**Aim of the exercise:**
Extract all of the entries and give them again, word for word.
Information shown START
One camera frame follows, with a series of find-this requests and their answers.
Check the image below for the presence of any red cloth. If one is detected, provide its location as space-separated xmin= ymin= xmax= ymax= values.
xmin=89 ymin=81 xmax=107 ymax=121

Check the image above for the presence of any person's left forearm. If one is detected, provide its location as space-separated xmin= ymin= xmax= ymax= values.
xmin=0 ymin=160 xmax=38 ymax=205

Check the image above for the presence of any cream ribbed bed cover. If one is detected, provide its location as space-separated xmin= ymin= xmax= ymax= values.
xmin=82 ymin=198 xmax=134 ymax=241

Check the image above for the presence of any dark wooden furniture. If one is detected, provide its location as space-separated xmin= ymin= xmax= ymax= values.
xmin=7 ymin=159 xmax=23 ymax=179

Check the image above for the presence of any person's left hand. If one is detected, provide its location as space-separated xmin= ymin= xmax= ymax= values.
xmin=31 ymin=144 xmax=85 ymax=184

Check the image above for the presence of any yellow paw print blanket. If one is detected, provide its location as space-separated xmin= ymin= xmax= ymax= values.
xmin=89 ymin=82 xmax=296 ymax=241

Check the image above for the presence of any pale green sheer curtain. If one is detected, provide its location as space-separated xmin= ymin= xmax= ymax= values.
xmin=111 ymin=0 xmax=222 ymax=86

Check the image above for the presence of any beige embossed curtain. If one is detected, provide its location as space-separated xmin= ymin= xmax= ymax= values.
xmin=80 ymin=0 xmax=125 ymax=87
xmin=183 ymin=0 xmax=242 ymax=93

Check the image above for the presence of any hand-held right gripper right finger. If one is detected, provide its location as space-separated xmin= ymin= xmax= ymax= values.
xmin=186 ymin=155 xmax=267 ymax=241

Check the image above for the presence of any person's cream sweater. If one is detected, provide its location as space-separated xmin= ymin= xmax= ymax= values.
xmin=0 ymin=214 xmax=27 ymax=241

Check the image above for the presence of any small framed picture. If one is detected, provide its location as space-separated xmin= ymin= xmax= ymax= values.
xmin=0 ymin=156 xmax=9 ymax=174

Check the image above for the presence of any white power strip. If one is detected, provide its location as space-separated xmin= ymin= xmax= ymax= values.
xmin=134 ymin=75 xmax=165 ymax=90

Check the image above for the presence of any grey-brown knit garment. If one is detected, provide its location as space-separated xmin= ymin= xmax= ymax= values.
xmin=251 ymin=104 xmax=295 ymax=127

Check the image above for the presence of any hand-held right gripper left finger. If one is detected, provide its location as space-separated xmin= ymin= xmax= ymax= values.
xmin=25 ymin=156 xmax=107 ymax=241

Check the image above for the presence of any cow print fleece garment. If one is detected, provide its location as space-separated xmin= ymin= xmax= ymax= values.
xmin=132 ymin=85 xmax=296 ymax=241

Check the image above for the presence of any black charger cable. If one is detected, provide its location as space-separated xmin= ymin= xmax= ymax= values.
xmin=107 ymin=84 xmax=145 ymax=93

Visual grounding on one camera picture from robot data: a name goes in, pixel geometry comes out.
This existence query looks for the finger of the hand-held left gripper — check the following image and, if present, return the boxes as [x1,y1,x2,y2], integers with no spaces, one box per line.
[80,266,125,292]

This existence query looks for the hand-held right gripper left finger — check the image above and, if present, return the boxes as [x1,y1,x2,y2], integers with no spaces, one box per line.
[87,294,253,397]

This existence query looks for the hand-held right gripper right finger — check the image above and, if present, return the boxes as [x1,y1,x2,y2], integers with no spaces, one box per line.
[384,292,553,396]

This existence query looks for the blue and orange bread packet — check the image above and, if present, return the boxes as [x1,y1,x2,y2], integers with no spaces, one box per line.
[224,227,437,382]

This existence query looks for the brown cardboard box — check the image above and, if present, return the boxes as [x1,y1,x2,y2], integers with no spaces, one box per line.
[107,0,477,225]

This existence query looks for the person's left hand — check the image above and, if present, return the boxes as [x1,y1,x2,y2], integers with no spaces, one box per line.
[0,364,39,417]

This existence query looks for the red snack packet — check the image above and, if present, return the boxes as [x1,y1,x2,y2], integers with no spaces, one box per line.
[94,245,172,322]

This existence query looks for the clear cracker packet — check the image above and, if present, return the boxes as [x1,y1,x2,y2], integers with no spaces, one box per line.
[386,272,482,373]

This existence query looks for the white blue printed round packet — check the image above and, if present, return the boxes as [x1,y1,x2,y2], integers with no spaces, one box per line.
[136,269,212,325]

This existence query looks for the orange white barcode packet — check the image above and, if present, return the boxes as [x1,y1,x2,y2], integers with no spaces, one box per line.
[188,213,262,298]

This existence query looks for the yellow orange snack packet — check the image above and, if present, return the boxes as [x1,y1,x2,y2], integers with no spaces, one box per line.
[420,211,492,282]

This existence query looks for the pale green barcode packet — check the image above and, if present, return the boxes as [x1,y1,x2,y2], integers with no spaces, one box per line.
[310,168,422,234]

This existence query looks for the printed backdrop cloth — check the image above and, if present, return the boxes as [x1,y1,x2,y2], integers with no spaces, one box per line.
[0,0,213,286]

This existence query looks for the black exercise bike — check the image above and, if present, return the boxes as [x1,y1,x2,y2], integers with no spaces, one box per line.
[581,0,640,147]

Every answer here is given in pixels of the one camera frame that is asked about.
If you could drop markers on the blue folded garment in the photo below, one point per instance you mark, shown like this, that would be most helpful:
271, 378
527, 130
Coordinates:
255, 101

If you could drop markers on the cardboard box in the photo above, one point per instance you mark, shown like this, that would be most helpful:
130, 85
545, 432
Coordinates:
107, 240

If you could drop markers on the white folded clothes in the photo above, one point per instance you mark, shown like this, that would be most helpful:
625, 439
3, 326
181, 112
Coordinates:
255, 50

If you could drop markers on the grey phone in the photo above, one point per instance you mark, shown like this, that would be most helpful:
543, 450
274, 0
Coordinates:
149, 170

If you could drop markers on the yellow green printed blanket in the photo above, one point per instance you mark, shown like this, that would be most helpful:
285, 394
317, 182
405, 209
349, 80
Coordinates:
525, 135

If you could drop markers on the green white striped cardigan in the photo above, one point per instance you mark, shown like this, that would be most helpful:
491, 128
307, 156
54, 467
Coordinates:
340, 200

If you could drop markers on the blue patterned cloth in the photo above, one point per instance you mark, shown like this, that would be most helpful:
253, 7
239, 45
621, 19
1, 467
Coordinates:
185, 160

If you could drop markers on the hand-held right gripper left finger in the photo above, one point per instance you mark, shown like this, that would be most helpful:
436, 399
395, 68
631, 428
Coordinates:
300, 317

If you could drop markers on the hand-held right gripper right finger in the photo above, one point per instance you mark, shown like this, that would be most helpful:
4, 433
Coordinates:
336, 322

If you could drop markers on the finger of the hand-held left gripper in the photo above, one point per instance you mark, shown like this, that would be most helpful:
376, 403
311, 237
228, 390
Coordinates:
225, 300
Information shown END
**Solution to the exercise:**
One camera frame follows, with a series of find-this requests and their answers.
Check the image below for the presence of any red cloth. If one is detected, provide its location as space-separated xmin= ymin= xmax= ymax= values.
xmin=89 ymin=81 xmax=107 ymax=121

Check the image above for the presence of any person's left forearm. If one is detected, provide its location as space-separated xmin= ymin= xmax= ymax= values.
xmin=0 ymin=160 xmax=38 ymax=205

Check the image above for the presence of any cream ribbed bed cover. If one is detected, provide its location as space-separated xmin= ymin= xmax= ymax= values.
xmin=82 ymin=198 xmax=134 ymax=241

Check the image above for the presence of any dark wooden furniture. If one is detected, provide its location as space-separated xmin= ymin= xmax= ymax= values.
xmin=7 ymin=159 xmax=23 ymax=179

Check the image above for the presence of any person's left hand. If one is detected, provide its location as space-separated xmin= ymin= xmax= ymax= values.
xmin=31 ymin=144 xmax=85 ymax=184

Check the image above for the presence of any yellow paw print blanket. If one is detected, provide its location as space-separated xmin= ymin= xmax= ymax= values.
xmin=89 ymin=82 xmax=296 ymax=241

Check the image above for the presence of any pale green sheer curtain. If one is detected, provide its location as space-separated xmin= ymin= xmax= ymax= values.
xmin=111 ymin=0 xmax=222 ymax=86

Check the image above for the presence of any beige embossed curtain. If one is detected, provide its location as space-separated xmin= ymin= xmax= ymax= values.
xmin=80 ymin=0 xmax=125 ymax=87
xmin=183 ymin=0 xmax=242 ymax=93

Check the image above for the presence of any hand-held right gripper right finger. If one is detected, provide its location as space-separated xmin= ymin= xmax= ymax= values.
xmin=186 ymin=155 xmax=267 ymax=241

Check the image above for the presence of any person's cream sweater. If one is detected, provide its location as space-separated xmin= ymin= xmax= ymax= values.
xmin=0 ymin=214 xmax=27 ymax=241

Check the image above for the presence of any small framed picture. If one is detected, provide its location as space-separated xmin= ymin= xmax= ymax= values.
xmin=0 ymin=156 xmax=9 ymax=174

Check the image above for the presence of any white power strip. If one is detected, provide its location as space-separated xmin= ymin= xmax= ymax= values.
xmin=134 ymin=75 xmax=165 ymax=90

Check the image above for the presence of any grey-brown knit garment. If one is detected, provide its location as space-separated xmin= ymin= xmax= ymax= values.
xmin=251 ymin=104 xmax=295 ymax=127

Check the image above for the presence of any hand-held right gripper left finger. If one is detected, provide its location as space-separated xmin= ymin= xmax= ymax= values.
xmin=25 ymin=156 xmax=107 ymax=241

Check the image above for the presence of any cow print fleece garment. If one is detected, provide its location as space-separated xmin= ymin= xmax= ymax= values.
xmin=132 ymin=85 xmax=296 ymax=241

Check the image above for the presence of any black charger cable. If one is detected, provide its location as space-separated xmin= ymin= xmax= ymax= values.
xmin=107 ymin=84 xmax=145 ymax=93

Visual grounding on one camera picture from robot data: a name goes in, pixel geometry comes out.
This existence query looks for the finger of the hand-held left gripper — check the following image and, if present, return the boxes as [x1,y1,x2,y2], integers with no spaces, one box per line.
[80,266,125,292]

This existence query looks for the hand-held right gripper left finger — check the image above and, if present, return the boxes as [x1,y1,x2,y2], integers with no spaces, one box per line.
[87,294,253,397]

This existence query looks for the hand-held right gripper right finger — check the image above and, if present, return the boxes as [x1,y1,x2,y2], integers with no spaces, one box per line.
[384,292,553,396]

This existence query looks for the blue and orange bread packet — check the image above and, if present, return the boxes as [x1,y1,x2,y2], integers with no spaces, one box per line.
[224,227,437,382]

This existence query looks for the brown cardboard box — check the image above and, if present, return the boxes as [x1,y1,x2,y2], integers with no spaces, one box per line.
[107,0,477,225]

This existence query looks for the person's left hand — check the image above and, if present, return the boxes as [x1,y1,x2,y2], integers with no spaces, one box per line.
[0,364,39,417]

This existence query looks for the red snack packet — check the image above and, if present, return the boxes as [x1,y1,x2,y2], integers with no spaces, one box per line.
[94,245,172,322]

This existence query looks for the clear cracker packet — check the image above and, if present, return the boxes as [x1,y1,x2,y2], integers with no spaces, one box per line.
[386,272,482,373]

This existence query looks for the white blue printed round packet — check the image above and, if present, return the boxes as [x1,y1,x2,y2], integers with no spaces, one box per line.
[136,269,212,325]

This existence query looks for the orange white barcode packet — check the image above and, if present, return the boxes as [x1,y1,x2,y2], integers with no spaces, one box per line.
[188,213,262,298]

This existence query looks for the yellow orange snack packet — check the image above and, if present, return the boxes as [x1,y1,x2,y2], integers with no spaces, one box per line.
[420,211,492,282]

This existence query looks for the pale green barcode packet — check the image above and, if present, return the boxes as [x1,y1,x2,y2], integers with no spaces, one box per line.
[310,168,422,234]

This existence query looks for the printed backdrop cloth — check the image above and, if present, return the boxes as [x1,y1,x2,y2], integers with no spaces, one box per line.
[0,0,213,286]

This existence query looks for the black exercise bike — check the image above and, if present, return the boxes as [x1,y1,x2,y2], integers with no spaces, one box per line.
[581,0,640,147]

Every answer here is given in pixels of the one camera frame that is asked about.
If you could drop markers on the blue folded garment in the photo below, one point per instance you mark, shown like this, that would be most helpful:
271, 378
527, 130
Coordinates:
255, 101

If you could drop markers on the cardboard box in the photo above, one point per instance you mark, shown like this, that would be most helpful:
130, 85
545, 432
Coordinates:
107, 240

If you could drop markers on the white folded clothes in the photo above, one point per instance you mark, shown like this, that would be most helpful:
625, 439
3, 326
181, 112
Coordinates:
255, 50

If you could drop markers on the grey phone in the photo above, one point per instance you mark, shown like this, that would be most helpful:
543, 450
274, 0
Coordinates:
149, 170

If you could drop markers on the yellow green printed blanket in the photo above, one point per instance you mark, shown like this, that would be most helpful:
285, 394
317, 182
405, 209
349, 80
Coordinates:
525, 135

If you could drop markers on the green white striped cardigan in the photo above, one point per instance you mark, shown like this, that would be most helpful:
491, 128
307, 156
54, 467
Coordinates:
340, 200

If you could drop markers on the blue patterned cloth in the photo above, one point per instance you mark, shown like this, that would be most helpful:
253, 7
239, 45
621, 19
1, 467
Coordinates:
185, 160

If you could drop markers on the hand-held right gripper left finger in the photo above, one point per instance you mark, shown like this, that would be most helpful:
436, 399
395, 68
631, 428
Coordinates:
300, 317

If you could drop markers on the hand-held right gripper right finger in the photo above, one point per instance you mark, shown like this, that would be most helpful:
4, 433
Coordinates:
336, 322

If you could drop markers on the finger of the hand-held left gripper in the photo above, one point per instance you mark, shown like this, that would be most helpful:
376, 403
311, 237
228, 390
Coordinates:
225, 300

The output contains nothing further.